### Problem to solve
The lines below, from the one containing "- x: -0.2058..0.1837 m" through the one containing "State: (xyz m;", should be set down exactly, with no pictures and nothing else.

### The data
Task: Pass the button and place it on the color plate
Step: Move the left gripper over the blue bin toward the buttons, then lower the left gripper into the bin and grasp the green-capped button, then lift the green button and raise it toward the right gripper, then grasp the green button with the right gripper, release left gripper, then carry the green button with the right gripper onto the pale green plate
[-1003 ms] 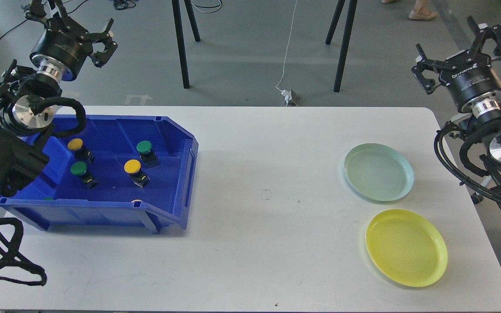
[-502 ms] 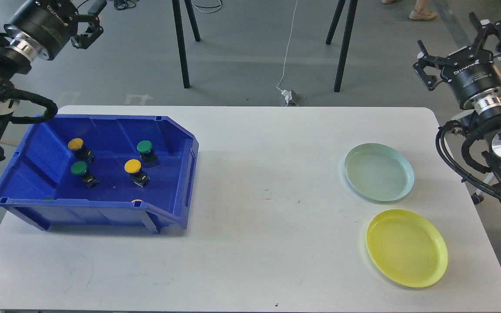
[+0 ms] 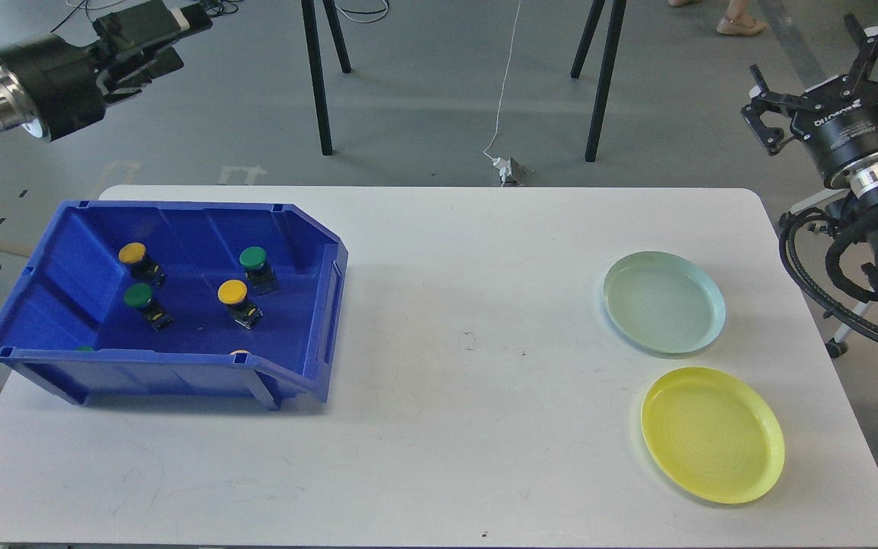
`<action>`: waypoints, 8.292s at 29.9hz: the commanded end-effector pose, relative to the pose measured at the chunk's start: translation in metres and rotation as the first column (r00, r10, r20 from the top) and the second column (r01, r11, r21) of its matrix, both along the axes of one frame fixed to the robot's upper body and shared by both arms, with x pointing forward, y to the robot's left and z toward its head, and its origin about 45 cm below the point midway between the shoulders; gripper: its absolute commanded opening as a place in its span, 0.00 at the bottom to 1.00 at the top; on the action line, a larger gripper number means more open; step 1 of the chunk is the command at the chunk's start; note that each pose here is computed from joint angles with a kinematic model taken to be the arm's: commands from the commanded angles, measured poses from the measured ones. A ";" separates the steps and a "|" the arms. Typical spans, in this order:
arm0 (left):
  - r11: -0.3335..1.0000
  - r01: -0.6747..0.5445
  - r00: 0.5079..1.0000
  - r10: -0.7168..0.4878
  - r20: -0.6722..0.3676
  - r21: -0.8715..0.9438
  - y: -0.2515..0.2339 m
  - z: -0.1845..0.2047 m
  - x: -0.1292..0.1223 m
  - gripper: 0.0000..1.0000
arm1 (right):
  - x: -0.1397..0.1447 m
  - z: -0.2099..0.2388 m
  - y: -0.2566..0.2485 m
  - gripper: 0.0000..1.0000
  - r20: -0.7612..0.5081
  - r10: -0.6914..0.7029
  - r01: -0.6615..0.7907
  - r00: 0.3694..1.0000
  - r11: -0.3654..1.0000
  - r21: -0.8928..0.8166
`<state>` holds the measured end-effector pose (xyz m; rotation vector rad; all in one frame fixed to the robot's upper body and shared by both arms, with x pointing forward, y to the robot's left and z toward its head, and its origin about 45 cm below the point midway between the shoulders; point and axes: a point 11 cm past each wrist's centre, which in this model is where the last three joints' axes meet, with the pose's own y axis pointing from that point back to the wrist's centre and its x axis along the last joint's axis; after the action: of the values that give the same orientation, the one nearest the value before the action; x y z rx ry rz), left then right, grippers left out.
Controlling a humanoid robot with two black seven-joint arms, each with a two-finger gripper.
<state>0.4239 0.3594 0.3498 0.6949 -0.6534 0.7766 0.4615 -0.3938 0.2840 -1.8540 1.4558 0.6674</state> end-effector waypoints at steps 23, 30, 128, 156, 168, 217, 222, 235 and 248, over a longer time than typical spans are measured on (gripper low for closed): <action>0.708 0.116 0.983 0.019 -0.182 0.697 0.093 -0.186 -0.064 0.88 | -0.003 -0.008 0.000 0.99 -0.019 0.000 0.000 1.000 1.000 -0.012; 0.718 0.100 0.978 0.056 -0.201 0.689 0.100 -0.202 -0.058 0.87 | -0.002 -0.010 0.002 0.99 -0.021 0.005 -0.005 1.000 1.000 -0.011; 0.899 0.097 0.988 -0.139 0.068 0.428 0.045 -0.009 -0.015 0.30 | 0.001 0.042 -0.009 0.99 0.049 0.041 -0.035 0.998 0.991 -0.128; 0.915 0.341 0.915 -0.269 0.302 -0.217 -0.230 -0.011 0.022 0.27 | -0.046 0.027 0.153 0.92 -0.020 0.358 -0.343 0.934 0.876 -0.340; 0.911 0.345 0.917 -0.276 0.287 -0.227 -0.239 -0.016 0.020 0.27 | -0.051 0.031 0.221 0.83 -0.009 0.503 -0.475 0.865 0.810 -0.343; 0.831 0.165 0.977 -0.064 0.204 -0.531 -0.205 -0.001 0.048 0.95 | -0.045 0.027 0.140 0.17 -0.072 0.363 -0.351 0.929 0.806 -0.477; 0.604 -0.038 0.996 0.083 0.015 -0.796 -0.166 0.007 0.069 0.99 | -0.062 -0.001 0.077 0.16 -0.184 0.252 -0.312 0.950 0.780 -0.542; 0.126 -0.226 0.974 0.036 -0.223 -0.966 -0.108 -0.003 0.086 1.00 | -0.117 -0.109 0.000 0.16 -0.467 0.044 -0.323 0.883 0.779 -0.537; 0.109 -0.221 0.975 0.042 -0.217 -0.969 -0.104 0.001 0.087 1.00 | -0.122 -0.182 -0.004 0.16 -0.590 -0.045 -0.299 0.806 0.830 -0.472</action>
<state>0.5110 0.2544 0.3505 -0.5311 0.2118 1.1194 0.3402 -0.3976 0.1078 -2.3491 2.0858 1.0226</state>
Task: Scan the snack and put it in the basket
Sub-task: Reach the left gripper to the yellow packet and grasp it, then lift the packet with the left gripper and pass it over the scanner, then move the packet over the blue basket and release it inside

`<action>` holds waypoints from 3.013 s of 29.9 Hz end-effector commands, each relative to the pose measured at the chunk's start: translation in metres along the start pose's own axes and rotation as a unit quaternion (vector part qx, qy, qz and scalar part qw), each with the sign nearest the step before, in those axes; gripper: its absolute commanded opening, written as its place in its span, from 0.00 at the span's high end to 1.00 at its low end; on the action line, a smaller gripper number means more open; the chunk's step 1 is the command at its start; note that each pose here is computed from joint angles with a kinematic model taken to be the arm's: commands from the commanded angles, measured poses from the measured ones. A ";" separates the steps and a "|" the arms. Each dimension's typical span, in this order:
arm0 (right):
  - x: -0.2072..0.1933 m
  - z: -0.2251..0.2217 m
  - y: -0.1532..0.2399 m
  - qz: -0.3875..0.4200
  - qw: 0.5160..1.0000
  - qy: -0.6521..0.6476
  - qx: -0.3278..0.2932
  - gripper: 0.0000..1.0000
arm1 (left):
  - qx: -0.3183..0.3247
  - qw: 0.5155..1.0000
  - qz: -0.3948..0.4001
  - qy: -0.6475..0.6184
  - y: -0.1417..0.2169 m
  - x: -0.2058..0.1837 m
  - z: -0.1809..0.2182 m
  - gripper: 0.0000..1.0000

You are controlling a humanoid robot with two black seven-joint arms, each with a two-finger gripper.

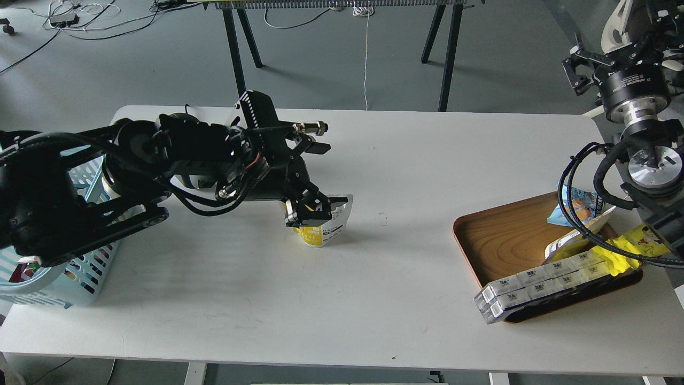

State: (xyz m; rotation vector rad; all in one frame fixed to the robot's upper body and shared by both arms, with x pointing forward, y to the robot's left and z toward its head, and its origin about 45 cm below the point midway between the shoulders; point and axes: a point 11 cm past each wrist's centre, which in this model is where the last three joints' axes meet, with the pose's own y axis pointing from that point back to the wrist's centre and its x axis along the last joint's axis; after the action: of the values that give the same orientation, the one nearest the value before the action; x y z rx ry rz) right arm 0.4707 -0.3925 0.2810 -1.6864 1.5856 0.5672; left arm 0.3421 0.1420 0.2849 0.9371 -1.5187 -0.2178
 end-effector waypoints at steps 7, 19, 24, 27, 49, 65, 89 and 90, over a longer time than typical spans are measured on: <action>0.000 -0.001 -0.001 0.001 1.000 0.000 0.002 0.01 | -0.013 0.999 -0.034 0.015 -0.012 -0.025 0.005 0.32; 0.006 -0.003 -0.001 0.012 1.000 0.009 0.007 0.01 | -0.009 0.998 -0.055 0.037 -0.023 -0.039 -0.009 0.72; 0.005 -0.002 -0.003 0.011 1.000 0.010 0.008 0.01 | -0.009 0.998 -0.053 0.038 -0.023 -0.038 -0.010 0.85; 0.005 -0.002 -0.003 0.011 1.000 0.010 0.008 0.01 | -0.008 0.998 -0.053 0.039 -0.024 -0.038 -0.011 0.90; 0.006 -0.008 -0.003 0.011 1.000 0.014 0.011 0.01 | 0.017 0.999 -0.003 0.036 0.043 -0.015 -0.047 1.00; 0.007 -0.008 -0.002 0.013 1.000 0.015 0.011 0.01 | 0.094 0.989 -0.066 0.091 0.094 -0.079 -0.085 1.00; 0.011 -0.026 0.000 0.016 0.999 0.020 0.025 0.01 | 0.099 0.990 -0.053 0.086 0.123 -0.069 -0.094 1.00; 0.011 -0.027 0.000 0.016 0.999 0.020 0.025 0.01 | 0.101 0.990 -0.052 0.083 0.127 -0.068 -0.094 1.00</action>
State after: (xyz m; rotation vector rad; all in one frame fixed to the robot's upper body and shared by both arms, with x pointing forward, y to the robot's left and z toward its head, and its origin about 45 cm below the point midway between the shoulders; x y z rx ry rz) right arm 0.4686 -0.4188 0.2908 -1.6489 1.6396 0.5077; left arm 0.3692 0.2990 0.3182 1.1687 -1.3310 -0.0715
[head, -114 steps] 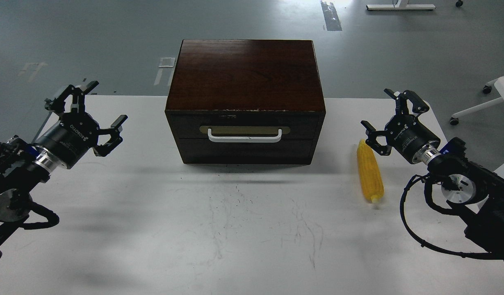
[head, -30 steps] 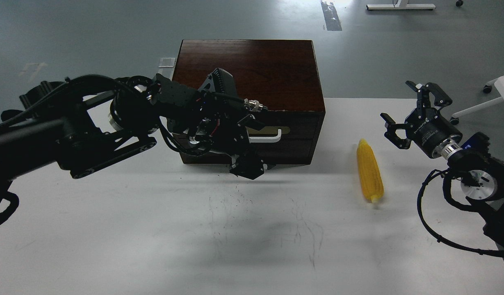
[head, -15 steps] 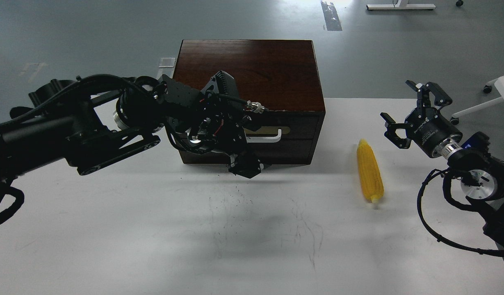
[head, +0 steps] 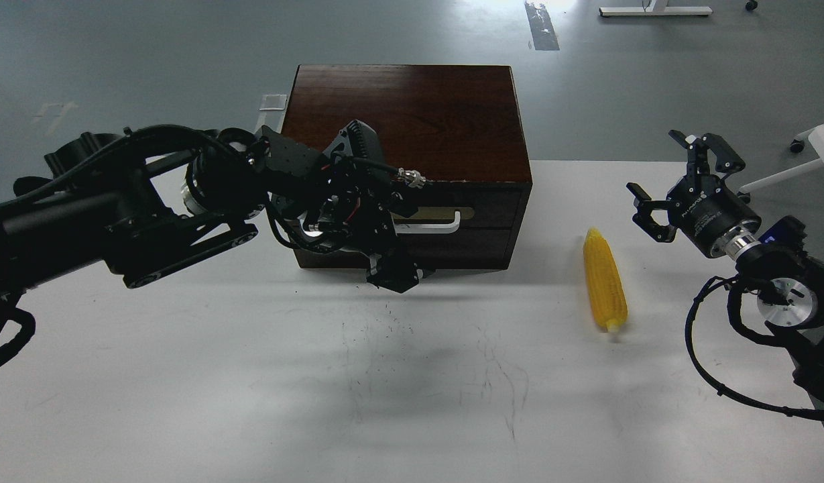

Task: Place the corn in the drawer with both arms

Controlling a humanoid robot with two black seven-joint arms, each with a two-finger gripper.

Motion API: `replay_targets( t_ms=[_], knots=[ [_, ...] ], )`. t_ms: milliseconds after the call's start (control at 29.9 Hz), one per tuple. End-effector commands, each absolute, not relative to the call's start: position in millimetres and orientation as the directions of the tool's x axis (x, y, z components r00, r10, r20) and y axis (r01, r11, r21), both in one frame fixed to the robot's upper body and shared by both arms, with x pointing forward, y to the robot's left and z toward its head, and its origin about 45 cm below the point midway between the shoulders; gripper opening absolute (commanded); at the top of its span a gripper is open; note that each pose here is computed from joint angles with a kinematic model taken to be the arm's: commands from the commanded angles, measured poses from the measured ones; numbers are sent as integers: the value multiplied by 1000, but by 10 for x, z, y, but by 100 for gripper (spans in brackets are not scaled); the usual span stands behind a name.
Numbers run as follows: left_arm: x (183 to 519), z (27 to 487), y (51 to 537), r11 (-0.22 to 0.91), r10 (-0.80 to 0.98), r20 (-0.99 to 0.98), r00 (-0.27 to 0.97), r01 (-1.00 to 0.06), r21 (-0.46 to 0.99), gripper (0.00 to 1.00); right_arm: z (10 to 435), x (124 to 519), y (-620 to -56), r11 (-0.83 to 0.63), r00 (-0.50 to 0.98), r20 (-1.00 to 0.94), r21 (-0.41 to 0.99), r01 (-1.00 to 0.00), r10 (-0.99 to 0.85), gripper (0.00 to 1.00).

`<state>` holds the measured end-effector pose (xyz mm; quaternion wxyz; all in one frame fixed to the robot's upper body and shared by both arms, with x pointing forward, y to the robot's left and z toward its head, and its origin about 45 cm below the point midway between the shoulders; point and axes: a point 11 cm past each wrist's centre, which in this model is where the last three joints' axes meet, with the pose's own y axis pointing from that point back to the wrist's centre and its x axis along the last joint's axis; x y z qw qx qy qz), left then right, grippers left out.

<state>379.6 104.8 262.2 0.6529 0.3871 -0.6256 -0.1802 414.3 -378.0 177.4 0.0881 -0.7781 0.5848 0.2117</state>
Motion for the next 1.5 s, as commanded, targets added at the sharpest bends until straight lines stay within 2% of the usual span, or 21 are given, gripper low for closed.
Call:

### Answer section
  - x: -0.2058..0.1837 m
  - z: -0.1809..0.2182 m
  - gripper: 0.0000..1.0000

You are controlling a humanoid robot with two black seven-joint arms, each with a two-finger gripper.


State: (xyz m; rotation vector rad; all in one frame fixed to the robot's upper body and shared by both arms, with x pointing forward, y to the robot's left and z toward its head, and its origin about 45 cm below the point midway between the shoulders; point and axes: a point 11 cm past each wrist's centre, which in this model is where the last three joints' axes meet, with the pose's own y axis pointing from that point back to the wrist's centre and its x axis along the last joint's axis; after the action: of the values that give the same orientation, the one nearest the value before the action; x y z rx ry rz) right arm 0.4707 -0.3925 0.2810 -1.6864 1.5856 0.5672; left arm 0.3421 0.1420 0.2849 0.9371 -1.5187 -0.2178

The answer has been written out completely.